> **What to do**
Your response should be every line of the data, written out exactly.

> **Data segment**

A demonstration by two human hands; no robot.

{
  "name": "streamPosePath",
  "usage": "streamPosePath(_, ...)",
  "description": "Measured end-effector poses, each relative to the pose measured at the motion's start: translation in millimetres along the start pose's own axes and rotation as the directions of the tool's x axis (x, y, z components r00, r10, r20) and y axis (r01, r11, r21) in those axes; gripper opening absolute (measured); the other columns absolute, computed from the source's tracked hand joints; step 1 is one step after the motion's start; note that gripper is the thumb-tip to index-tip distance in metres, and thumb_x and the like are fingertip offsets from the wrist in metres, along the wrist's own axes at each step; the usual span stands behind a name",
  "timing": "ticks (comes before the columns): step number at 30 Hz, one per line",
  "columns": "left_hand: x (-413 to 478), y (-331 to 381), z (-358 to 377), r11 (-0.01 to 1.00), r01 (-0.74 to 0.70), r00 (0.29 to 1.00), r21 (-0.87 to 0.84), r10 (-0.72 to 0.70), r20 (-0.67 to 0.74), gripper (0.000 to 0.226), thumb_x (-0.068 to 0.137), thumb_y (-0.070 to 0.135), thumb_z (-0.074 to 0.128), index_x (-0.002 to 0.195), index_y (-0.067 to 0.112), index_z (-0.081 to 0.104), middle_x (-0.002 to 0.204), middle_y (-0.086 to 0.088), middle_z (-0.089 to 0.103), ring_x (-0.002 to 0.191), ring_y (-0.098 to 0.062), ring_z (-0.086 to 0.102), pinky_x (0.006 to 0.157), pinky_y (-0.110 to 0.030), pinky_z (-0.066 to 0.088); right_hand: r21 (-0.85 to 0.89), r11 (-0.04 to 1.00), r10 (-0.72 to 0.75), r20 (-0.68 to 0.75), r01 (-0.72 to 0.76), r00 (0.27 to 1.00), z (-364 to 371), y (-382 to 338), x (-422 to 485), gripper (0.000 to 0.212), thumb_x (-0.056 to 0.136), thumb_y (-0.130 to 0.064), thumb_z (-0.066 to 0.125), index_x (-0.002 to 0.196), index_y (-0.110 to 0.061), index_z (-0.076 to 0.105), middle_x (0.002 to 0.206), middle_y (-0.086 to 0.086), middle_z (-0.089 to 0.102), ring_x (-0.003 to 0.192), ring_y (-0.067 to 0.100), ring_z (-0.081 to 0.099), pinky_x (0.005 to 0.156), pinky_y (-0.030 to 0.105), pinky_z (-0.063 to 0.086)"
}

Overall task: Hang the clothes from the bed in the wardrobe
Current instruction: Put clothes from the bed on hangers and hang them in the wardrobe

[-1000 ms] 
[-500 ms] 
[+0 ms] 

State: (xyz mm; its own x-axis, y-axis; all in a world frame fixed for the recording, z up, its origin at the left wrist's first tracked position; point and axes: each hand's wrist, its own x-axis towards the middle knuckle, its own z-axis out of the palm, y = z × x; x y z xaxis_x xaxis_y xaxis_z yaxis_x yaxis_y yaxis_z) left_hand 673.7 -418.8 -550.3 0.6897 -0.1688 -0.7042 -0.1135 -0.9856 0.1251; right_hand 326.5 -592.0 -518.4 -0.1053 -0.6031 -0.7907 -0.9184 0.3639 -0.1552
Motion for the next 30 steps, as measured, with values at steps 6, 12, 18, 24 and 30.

> **Task response**
A demonstration by two human hands; no robot.

{
  "name": "streamPosePath",
  "usage": "streamPosePath(_, ...)",
  "description": "Measured end-effector poses, each relative to the pose measured at the motion's start: translation in millimetres along the start pose's own axes and rotation as the directions of the tool's x axis (x, y, z components r00, r10, r20) and y axis (r01, r11, r21) in those axes; gripper opening absolute (measured); the other columns absolute, computed from the source's tracked hand joints; step 1 is one step after the motion's start; note that gripper is the thumb-tip to index-tip distance in metres, and thumb_x and the like are fingertip offsets from the wrist in metres, along the wrist's own axes at each step; the usual span stands behind a name",
  "timing": "ticks (comes before the columns): step number at 30 Hz, one per line",
  "columns": "left_hand: x (-413 to 478), y (-331 to 381), z (-358 to 377), r11 (-0.01 to 1.00), r01 (-0.74 to 0.70), r00 (0.29 to 1.00), r21 (-0.87 to 0.84), r10 (-0.72 to 0.70), r20 (-0.67 to 0.74), gripper (0.000 to 0.226), thumb_x (-0.068 to 0.137), thumb_y (-0.070 to 0.135), thumb_z (-0.074 to 0.128), index_x (-0.002 to 0.195), index_y (-0.067 to 0.112), index_z (-0.081 to 0.104), middle_x (-0.002 to 0.204), middle_y (-0.086 to 0.088), middle_z (-0.089 to 0.103), ring_x (-0.002 to 0.191), ring_y (-0.098 to 0.062), ring_z (-0.086 to 0.102), pinky_x (0.006 to 0.157), pinky_y (-0.110 to 0.030), pinky_z (-0.066 to 0.088); right_hand: r21 (-0.85 to 0.89), r11 (-0.04 to 1.00), r10 (-0.72 to 0.75), r20 (-0.68 to 0.75), r01 (-0.72 to 0.76), r00 (0.27 to 1.00), z (-364 to 371), y (-382 to 338), x (-422 to 485), gripper (0.000 to 0.212), thumb_x (-0.056 to 0.136), thumb_y (-0.130 to 0.064), thumb_z (-0.066 to 0.125), index_x (-0.002 to 0.196), index_y (-0.110 to 0.061), index_z (-0.076 to 0.105), middle_x (0.002 to 0.206), middle_y (-0.086 to 0.086), middle_z (-0.089 to 0.102), ring_x (-0.003 to 0.192), ring_y (-0.067 to 0.100), ring_z (-0.081 to 0.099), pinky_x (0.005 to 0.156), pinky_y (-0.030 to 0.105), pinky_z (-0.063 to 0.086)"
}

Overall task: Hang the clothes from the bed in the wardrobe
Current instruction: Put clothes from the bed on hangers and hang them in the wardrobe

[-1000 ms] 
[-500 ms] 
[+0 ms] 

State: (xyz mm; its own x-axis, y-axis; all in a world frame fixed for the recording, z up, its origin at the left wrist's first tracked position; point and axes: each hand's wrist, its own x-axis towards the middle knuckle, its own z-axis out of the palm, y = z × x; x y z xaxis_x xaxis_y xaxis_z yaxis_x yaxis_y yaxis_z) left_hand 673.7 -418.8 -550.3 0.6897 -0.1688 -0.7042 -0.1135 -0.9856 0.1251; right_hand 326.5 -592.0 -518.4 -0.1053 -0.6031 -0.7907 -0.9184 0.3639 -0.1552
Motion for the next 30 steps, as measured, with values at steps 6, 12, 18, 24 and 30.

The answer given is complete as it stands.